Fig. 3.

Increased susceptibility to sustained reentry in ankyrin-B^+/− atrial tissue. Simulated duration of reentry as a function of tissue area in heterogeneous grids comprised of WT and ankyrin-B^+/− cells [based on CRN model (7)] interspersed with poorly coupled electrically inexcitable cells (fibroblasts) at levels corresponding to experimental measurements (3 and 9% for WT and ankyrin-B^+/−, respectively) (A); homogeneous (0% fibrosis) 2-dimensional grids comprised of WT (black), ankyrin-B^+/− (red), Ca_v1.3-deficient (gray), or NCX/NKA-deficient (green) cells (B); heterogeneous grids comprised of ankyrin-B^+/− cells interspersed with varying degrees of fibroblasts: 0 (black), 3 (gray), and 9% (red) (C); heterogeneous grids comprised of ankyrin-B^+/− cells with 9% fibrosis distributed in a diffuse (red) or clustered (gray) pattern (D).
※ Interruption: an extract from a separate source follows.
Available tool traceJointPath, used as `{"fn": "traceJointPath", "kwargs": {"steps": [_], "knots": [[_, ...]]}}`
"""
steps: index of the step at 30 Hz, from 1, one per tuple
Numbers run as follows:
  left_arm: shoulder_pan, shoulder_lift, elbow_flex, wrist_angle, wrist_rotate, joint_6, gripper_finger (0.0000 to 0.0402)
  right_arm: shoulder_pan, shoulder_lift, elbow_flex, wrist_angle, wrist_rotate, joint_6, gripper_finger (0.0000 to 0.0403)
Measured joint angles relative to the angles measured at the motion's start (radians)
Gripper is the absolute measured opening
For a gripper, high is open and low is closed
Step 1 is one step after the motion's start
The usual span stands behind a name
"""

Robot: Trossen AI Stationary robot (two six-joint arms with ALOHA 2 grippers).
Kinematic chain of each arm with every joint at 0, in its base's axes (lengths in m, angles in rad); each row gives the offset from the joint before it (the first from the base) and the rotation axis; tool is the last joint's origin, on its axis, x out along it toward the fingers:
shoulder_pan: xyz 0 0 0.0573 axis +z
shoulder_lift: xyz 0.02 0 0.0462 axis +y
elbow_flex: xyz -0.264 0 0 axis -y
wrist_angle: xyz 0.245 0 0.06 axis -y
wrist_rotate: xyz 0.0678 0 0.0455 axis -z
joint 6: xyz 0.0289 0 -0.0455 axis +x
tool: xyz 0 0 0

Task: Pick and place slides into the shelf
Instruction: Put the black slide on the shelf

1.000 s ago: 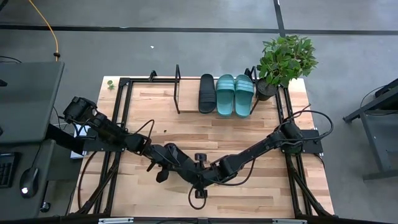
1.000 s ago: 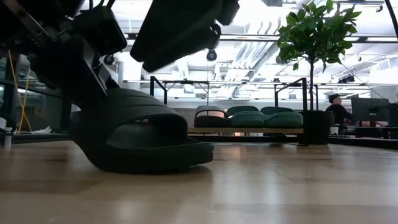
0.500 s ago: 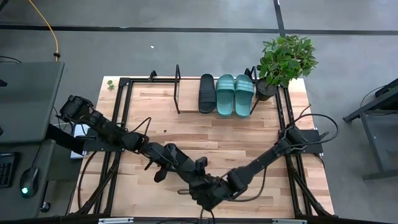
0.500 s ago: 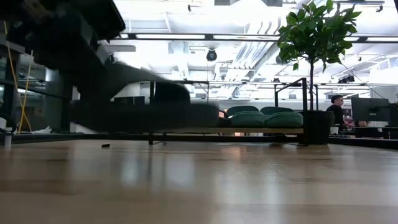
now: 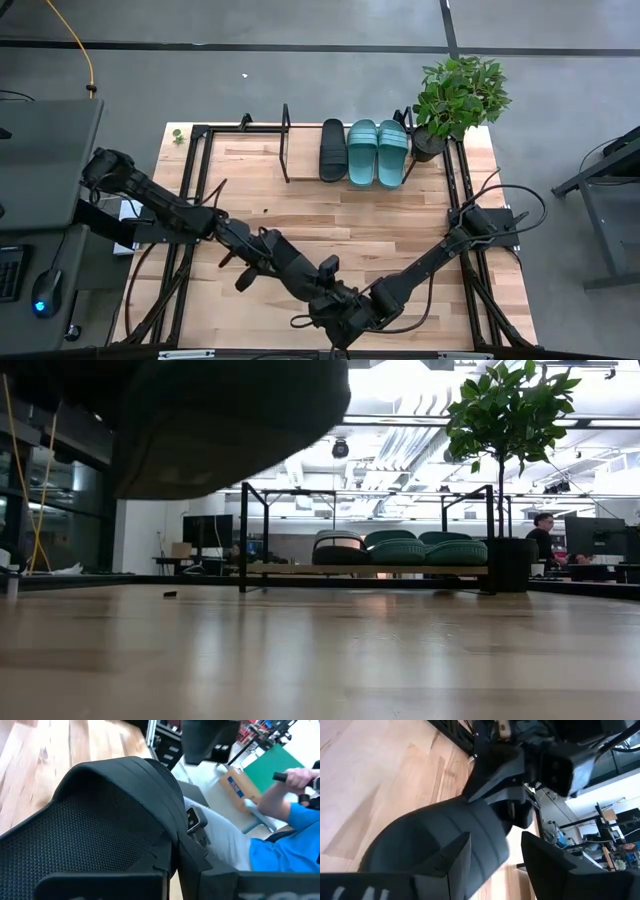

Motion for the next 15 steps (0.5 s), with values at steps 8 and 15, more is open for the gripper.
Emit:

E–H: simulated activation maps during 1 cycle of reentry in heterogeneous WT and ankyrin-B^+/− grids (E and F) and homogeneous grids with no fibrosis (G and H). Isochrone lines are labeled with corresponding activation time (in ms). I and J: simulated APs at a point remote from the reentry core during 1 s of reentrant activation in heterogeneous (I) and homogeneous (J) WT and ankyrin-B^+/− grids. K: average CL during 2 s of sustained reentry in WT and ankyrin-B^+/− grids with varying levels of fibrosis (0, 3, and 9%). Longitudinal (L) and transverse conduction velocity (CV; M) of a plane wave propagating in WT and ankyrin-B^+/− grids with varying levels of fibrosis.